Your customers have a lot of bills to pay. Providing them with a little motivation to pay your invoice faster isn’t going to hurt.

Here are some tips for motivating your customers to pay faster:

  • Add a late fee. The risk of a late fee encourages your customers to pay as soon as possible and not take a chance of missing the due date.
  • Offer rewards for paying early. These are often addressed on the invoice directly. For example, if you are offering a 2% discount for paying in 20 days instead of 30, you would write “2/20 net 30.”
  • Use credit policies. You can put policies in place that prohibit taking an order from a customer if they’ve exceeded their credit limit. You also can put a policy in place that prohibits shipping items if a customer has any overdue invoices. These policies can encourage customers to stay up to date on their payments.
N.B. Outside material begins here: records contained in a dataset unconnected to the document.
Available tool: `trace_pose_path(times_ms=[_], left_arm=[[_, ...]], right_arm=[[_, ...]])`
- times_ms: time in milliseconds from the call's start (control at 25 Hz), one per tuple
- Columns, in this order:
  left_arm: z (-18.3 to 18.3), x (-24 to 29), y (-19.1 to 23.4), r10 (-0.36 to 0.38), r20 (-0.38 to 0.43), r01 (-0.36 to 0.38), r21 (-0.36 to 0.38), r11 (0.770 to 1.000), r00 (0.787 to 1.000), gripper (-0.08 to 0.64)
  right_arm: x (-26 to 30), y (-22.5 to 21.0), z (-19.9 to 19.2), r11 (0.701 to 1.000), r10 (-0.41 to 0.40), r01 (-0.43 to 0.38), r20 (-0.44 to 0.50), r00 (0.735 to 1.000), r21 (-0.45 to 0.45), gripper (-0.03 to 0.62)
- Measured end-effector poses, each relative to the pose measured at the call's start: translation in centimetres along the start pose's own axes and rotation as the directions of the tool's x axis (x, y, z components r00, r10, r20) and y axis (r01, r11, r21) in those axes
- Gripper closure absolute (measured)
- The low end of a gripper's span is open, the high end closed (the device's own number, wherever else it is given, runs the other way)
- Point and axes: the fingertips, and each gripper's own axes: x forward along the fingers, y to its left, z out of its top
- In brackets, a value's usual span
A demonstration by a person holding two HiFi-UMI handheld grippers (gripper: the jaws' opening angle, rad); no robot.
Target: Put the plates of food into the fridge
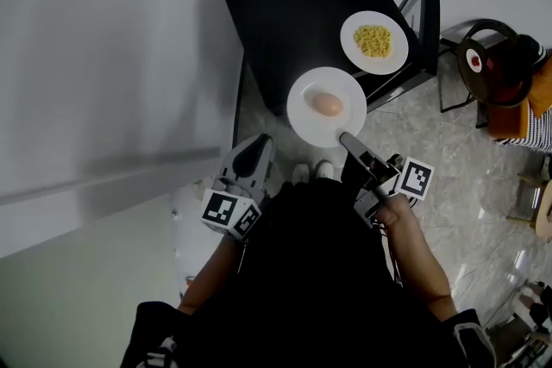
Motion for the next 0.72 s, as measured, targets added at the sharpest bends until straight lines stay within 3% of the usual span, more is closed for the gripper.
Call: trace_pose_path(times_ms=[320,720], left_arm=[[-0.2,0.5,-1.8,-0.044,-0.017,0.044,-0.016,0.999,0.999,0.523],[-0.5,0.0,-2.3,-0.042,-0.029,0.042,-0.012,0.999,0.999,0.523]], right_arm=[[-4.9,-2.1,-1.6,0.997,-0.079,0.079,0.018,0.997,0.02,0.555],[-4.3,-8.3,-0.7,0.987,-0.157,0.156,0.015,0.988,0.027,0.555]])
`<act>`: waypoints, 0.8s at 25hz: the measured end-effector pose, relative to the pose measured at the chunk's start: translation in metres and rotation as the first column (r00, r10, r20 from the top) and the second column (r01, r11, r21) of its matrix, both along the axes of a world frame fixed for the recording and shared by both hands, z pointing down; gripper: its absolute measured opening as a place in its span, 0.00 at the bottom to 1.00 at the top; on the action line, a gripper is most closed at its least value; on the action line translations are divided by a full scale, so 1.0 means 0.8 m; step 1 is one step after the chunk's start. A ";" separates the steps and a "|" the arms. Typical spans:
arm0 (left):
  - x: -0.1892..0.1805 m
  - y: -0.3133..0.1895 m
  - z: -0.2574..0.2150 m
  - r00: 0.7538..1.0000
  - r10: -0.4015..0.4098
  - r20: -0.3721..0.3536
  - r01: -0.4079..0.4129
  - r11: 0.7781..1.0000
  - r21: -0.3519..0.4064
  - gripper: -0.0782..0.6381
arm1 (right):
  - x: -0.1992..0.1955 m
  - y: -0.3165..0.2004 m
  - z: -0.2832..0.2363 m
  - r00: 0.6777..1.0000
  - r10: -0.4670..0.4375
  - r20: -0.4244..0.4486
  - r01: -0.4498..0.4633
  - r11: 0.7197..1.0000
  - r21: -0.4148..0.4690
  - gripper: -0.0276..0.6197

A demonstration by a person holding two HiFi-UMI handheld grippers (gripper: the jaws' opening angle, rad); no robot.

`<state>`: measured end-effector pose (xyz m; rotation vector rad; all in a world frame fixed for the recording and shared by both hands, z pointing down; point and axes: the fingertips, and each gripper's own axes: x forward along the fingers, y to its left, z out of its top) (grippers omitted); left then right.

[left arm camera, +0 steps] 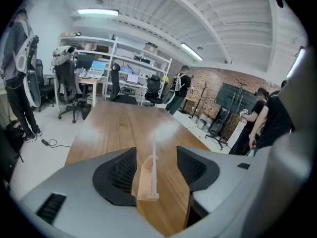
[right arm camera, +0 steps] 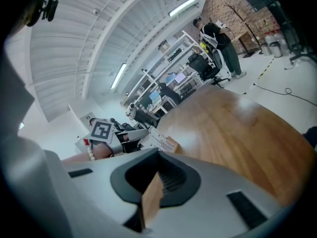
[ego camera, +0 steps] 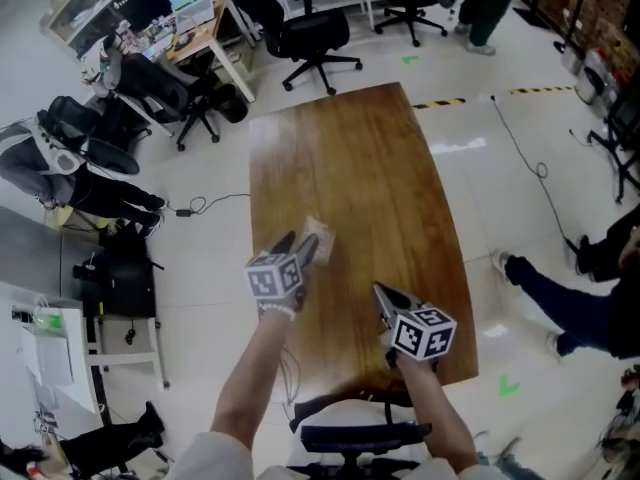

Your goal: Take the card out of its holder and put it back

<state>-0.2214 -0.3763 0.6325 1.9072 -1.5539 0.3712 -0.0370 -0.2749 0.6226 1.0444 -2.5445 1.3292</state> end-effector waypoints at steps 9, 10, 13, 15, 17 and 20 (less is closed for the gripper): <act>-0.037 0.182 -0.089 0.969 -0.180 -0.170 0.205 0.969 0.141 0.39 | -0.023 0.016 -0.024 0.994 -0.112 0.010 0.111 0.993 0.046 0.06; -0.038 0.205 -0.090 0.966 -0.187 -0.178 0.214 0.966 0.146 0.29 | -0.025 0.020 -0.026 0.992 -0.123 0.004 0.123 0.991 0.052 0.06; -0.036 0.269 -0.086 0.959 -0.214 -0.188 0.240 0.962 0.129 0.20 | -0.026 0.037 -0.033 0.990 -0.139 -0.013 0.139 0.988 0.063 0.06; -0.029 0.303 -0.084 0.955 -0.219 -0.201 0.246 0.962 0.119 0.14 | -0.028 0.050 -0.044 0.989 -0.146 -0.028 0.147 0.986 0.077 0.06; -0.013 0.329 -0.083 0.958 -0.200 -0.207 0.228 0.966 0.120 0.11 | -0.029 0.067 -0.050 0.987 -0.153 -0.042 0.157 0.983 0.098 0.06; 0.014 0.360 -0.089 0.966 -0.157 -0.207 0.189 0.971 0.148 0.11 | -0.028 0.102 -0.066 0.988 -0.144 -0.048 0.149 0.980 0.135 0.06</act>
How to Collect Receivables Faster

Businesses, especially small businesses like yours, are always changing and evolving to fit their market. This means that even if your accounts receivable process is going smoothly right now, there are probably ways you can improve it.
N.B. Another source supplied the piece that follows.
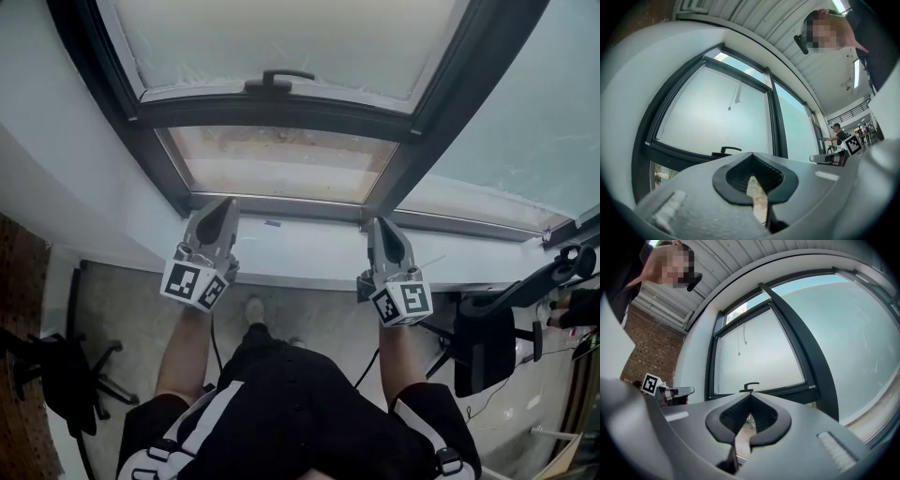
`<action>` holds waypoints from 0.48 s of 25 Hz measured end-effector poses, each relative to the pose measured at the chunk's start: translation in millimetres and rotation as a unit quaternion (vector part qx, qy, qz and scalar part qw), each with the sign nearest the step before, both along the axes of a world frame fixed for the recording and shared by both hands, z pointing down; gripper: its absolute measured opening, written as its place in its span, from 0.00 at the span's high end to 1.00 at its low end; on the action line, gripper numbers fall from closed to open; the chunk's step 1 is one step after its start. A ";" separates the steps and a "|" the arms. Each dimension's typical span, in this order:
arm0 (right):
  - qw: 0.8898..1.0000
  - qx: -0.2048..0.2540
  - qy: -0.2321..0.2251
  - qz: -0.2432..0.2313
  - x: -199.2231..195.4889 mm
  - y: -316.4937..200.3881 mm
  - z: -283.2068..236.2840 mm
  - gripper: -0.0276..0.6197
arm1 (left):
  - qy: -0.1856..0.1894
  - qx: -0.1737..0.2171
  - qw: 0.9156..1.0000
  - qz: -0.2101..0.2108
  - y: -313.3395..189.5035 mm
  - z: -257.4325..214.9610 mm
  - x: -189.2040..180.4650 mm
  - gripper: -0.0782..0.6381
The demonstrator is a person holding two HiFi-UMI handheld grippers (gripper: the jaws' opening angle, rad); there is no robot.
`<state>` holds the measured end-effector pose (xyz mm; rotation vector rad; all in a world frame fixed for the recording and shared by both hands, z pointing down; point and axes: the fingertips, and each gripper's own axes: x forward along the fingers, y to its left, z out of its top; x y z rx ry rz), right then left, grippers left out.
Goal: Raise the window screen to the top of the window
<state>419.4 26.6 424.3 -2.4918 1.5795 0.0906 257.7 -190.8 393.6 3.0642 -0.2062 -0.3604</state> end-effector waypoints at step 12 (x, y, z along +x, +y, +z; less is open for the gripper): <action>1.000 -0.002 -0.022 0.002 -25.0 66.1 20.3 0.95 | -0.032 -0.007 0.999 -0.034 37.1 24.9 -59.8 0.89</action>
Some ways to improve your accounts receivable collection process include:

  • Using software. Different accounting software can generate accounts receivable aging reports. These allow you to see each customer’s payment status. Your accounting software also will alert you if invoices are overdue.
  • Sending your invoices out right away. You don’t want to waste any time sending out invoices to your customers. The sooner they receive the invoice, the faster they can get the payment to you.
  • Following up on payments. You don’t need to badger your customers, but if they’re late, a follow-up can be in order.
  • Using electronic payments. Setting these up early can create a more efficient payment system. The easier it is for customers to pay you, the faster they’ll send them in. Electronic payment options include PayPal, Venmo, Square, Google Pay, WePay, and more.
  • Considering payment plans. These can be a good option for customers who are late paying what they owe.
  • Hiring a collection attorney. If late payments are becoming common for your small business, consider hiring a collection attorney. These attorneys can help you collect payments, handle paperwork, and even represent you in court if needed.
  • Accepting deposits upfront. This can be a useful strategy to help ensure your small business gets paid. In fact, most retail small businesses already do this. For instance, when you purchase an item on Amazon or another online store, your account gets charged well before you receive the item.
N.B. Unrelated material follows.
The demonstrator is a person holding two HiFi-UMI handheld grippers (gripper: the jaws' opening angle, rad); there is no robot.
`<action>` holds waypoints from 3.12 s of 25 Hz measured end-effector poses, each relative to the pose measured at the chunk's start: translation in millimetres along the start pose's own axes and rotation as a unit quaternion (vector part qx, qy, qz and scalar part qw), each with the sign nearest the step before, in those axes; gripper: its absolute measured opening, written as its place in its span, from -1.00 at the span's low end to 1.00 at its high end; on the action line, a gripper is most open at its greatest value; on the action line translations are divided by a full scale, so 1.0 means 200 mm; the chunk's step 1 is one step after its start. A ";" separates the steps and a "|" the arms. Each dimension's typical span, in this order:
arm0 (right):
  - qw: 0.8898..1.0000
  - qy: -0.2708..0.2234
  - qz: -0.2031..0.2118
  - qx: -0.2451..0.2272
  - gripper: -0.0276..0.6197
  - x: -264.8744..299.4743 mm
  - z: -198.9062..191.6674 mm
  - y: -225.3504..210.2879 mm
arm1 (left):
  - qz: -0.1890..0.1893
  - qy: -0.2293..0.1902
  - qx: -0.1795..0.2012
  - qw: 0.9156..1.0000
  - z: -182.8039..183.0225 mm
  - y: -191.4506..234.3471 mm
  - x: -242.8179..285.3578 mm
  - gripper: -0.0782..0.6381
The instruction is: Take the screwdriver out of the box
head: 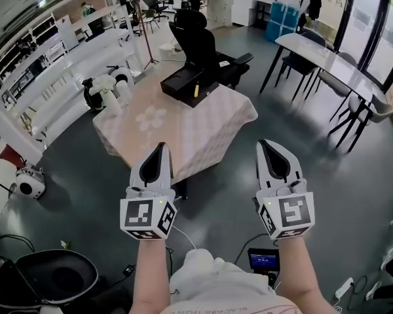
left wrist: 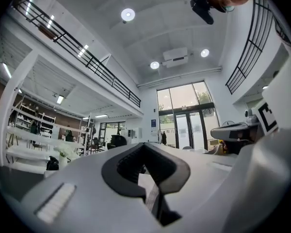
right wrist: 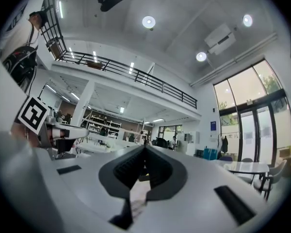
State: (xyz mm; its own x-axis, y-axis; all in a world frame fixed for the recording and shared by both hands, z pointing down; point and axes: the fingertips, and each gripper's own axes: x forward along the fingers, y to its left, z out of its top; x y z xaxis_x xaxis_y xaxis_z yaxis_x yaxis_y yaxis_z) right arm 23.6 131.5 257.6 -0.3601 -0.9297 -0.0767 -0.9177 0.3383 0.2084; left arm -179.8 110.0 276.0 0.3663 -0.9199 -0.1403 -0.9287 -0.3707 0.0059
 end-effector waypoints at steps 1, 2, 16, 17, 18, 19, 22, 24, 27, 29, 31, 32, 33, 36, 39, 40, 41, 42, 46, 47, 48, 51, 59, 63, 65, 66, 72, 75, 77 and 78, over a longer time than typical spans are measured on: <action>1.000 0.002 -0.003 -0.002 -0.90 0.02 -0.01 -0.02 | 0.000 0.002 -0.008 1.000 -0.01 0.01 0.04 -0.76; 1.000 0.005 -0.005 -0.003 -0.90 0.04 -0.02 -0.04 | -0.001 0.002 -0.012 1.000 -0.02 0.02 0.07 -0.76; 0.999 0.029 -0.042 0.002 -0.90 0.78 -0.25 -0.45 | -0.016 0.013 -0.039 0.999 -0.22 0.18 0.99 -0.76; 0.998 0.032 -0.044 0.006 -0.90 0.85 -0.27 -0.49 | -0.022 0.012 -0.042 0.999 -0.23 0.20 1.07 -0.76; 0.998 0.035 -0.046 0.009 -0.90 0.92 -0.29 -0.52 | -0.026 0.010 -0.044 0.999 -0.24 0.23 1.15 -0.76; 0.998 0.037 -0.047 0.011 -0.90 0.99 -0.31 -0.55 | -0.028 0.010 -0.046 0.999 -0.25 0.26 1.22 -0.76; 0.998 0.044 -0.049 0.010 -0.90 1.17 -0.37 -0.61 | -0.031 0.009 -0.052 0.998 -0.28 0.35 1.43 -0.76; 0.998 0.050 -0.048 0.009 -0.90 1.26 -0.40 -0.65 | -0.029 0.010 -0.052 0.998 -0.30 0.39 1.53 -0.76; 0.997 0.056 -0.047 0.012 -0.90 1.37 -0.43 -0.72 | -0.027 0.014 -0.050 0.998 -0.32 0.43 1.65 -0.76; 0.997 0.059 -0.045 0.012 -0.90 1.44 -0.44 -0.77 | -0.026 0.017 -0.051 0.998 -0.34 0.47 1.73 -0.76; 0.997 0.061 -0.042 0.014 -0.90 1.51 -0.46 -0.80 | -0.023 0.019 -0.052 0.998 -0.35 0.50 1.79 -0.76; 0.997 0.062 -0.039 0.016 -0.90 1.54 -0.47 -0.81 | -0.022 0.020 -0.051 0.998 -0.36 0.52 1.81 -0.76; 0.997 0.061 -0.037 0.019 -0.90 1.57 -0.48 -0.83 | -0.020 0.020 -0.050 0.998 -0.36 0.53 1.84 -0.76; 0.998 0.057 -0.022 0.023 -0.90 1.69 -0.46 -0.86 | -0.018 0.026 -0.048 0.998 -0.36 0.58 1.92 -0.74; 0.998 0.052 -0.010 0.023 -0.90 1.81 -0.47 -0.93 | -0.026 0.041 -0.062 0.997 -0.41 0.58 2.03 -0.49; 0.998 0.051 -0.007 0.024 -0.90 1.84 -0.49 -0.96 | -0.029 0.046 -0.067 0.996 -0.43 0.57 2.07 -0.35; 0.998 0.050 -0.004 0.026 -0.90 1.88 -0.50 -0.99 | -0.030 0.049 -0.069 0.996 -0.45 0.57 2.11 -0.16; 0.998 0.049 0.001 0.029 -0.90 1.92 -0.51 -1.01 | -0.030 0.054 -0.070 0.996 -0.47 0.57 2.14 -0.02; 0.998 0.049 0.019 0.041 -0.90 2.07 -0.58 -1.11 | -0.027 0.087 -0.068 0.993 -0.55 0.57 2.28 0.10; 0.998 0.050 0.023 0.044 -0.90 2.10 -0.60 -1.13 | -0.024 0.095 -0.065 0.993 -0.57 0.58 2.31 0.10; 0.997 0.050 0.026 0.047 -0.90 2.13 -0.61 -1.16 | -0.019 0.103 -0.060 0.993 -0.58 0.58 2.34 0.10; 0.996 0.053 0.032 0.060 -0.90 2.22 -0.66 -1.26 | -0.010 0.126 -0.044 0.991 -0.62 0.59 2.45 0.10; 0.993 0.072 0.062 0.073 -0.90 2.46 -0.84 -1.43 | 0.014 0.185 -0.054 0.981 -0.83 0.67 2.69 0.09; 0.989 0.094 0.086 0.072 -0.90 2.55 -0.96 -1.43 | 0.027 0.227 -0.063 0.972 -1.00 0.69 2.73 0.09; 0.986 0.111 0.092 0.079 -0.90 2.57 -1.05 -1.42 | 0.027 0.249 -0.078 0.965 -1.09 0.70 2.73 0.07; 0.985 0.120 0.094 0.082 -0.90 2.57 -1.08 -1.42 | 0.026 0.260 -0.085 0.961 -1.14 0.70 2.73 0.06; 0.977 0.170 0.093 0.088 -0.90 2.58 -1.28 -1.38 | 0.023 0.340 -0.125 0.932 -1.46 0.73 2.68 0.02; 0.973 0.191 0.096 0.090 -0.90 2.55 -1.36 -1.35 | 0.024 0.390 -0.141 0.910 -1.63 0.73 2.64 -0.04; 0.969 0.206 0.092 0.097 -0.90 2.54 -1.43 -1.34 | 0.022 0.423 -0.145 0.894 -1.74 0.72 2.61 -0.05; 0.967 0.215 0.089 0.102 -0.90 2.53 -1.46 -1.32 | 0.021 0.440 -0.146 0.886 -1.80 0.72 2.60 -0.06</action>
State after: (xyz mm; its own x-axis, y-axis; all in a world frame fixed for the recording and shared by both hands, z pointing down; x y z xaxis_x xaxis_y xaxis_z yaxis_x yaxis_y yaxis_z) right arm 133.3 -471.7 449.1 -0.4533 -0.8135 0.3644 -0.8770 0.4801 -0.0190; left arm -103.1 -467.0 559.8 0.3546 -0.6288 0.6920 -0.9350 -0.2328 0.2675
As you evaluate your process for handling accounts receivable, look closely at your overall procedure. All it takes are some easy adjustments to improve your small business’s efficiency. From there, you can continue to optimize your accounts receivable process and encourage your customers to pay faster. Remember that the faster your customers pay, the quicker you can collect your receivables. This leads to more growth financially in the long run.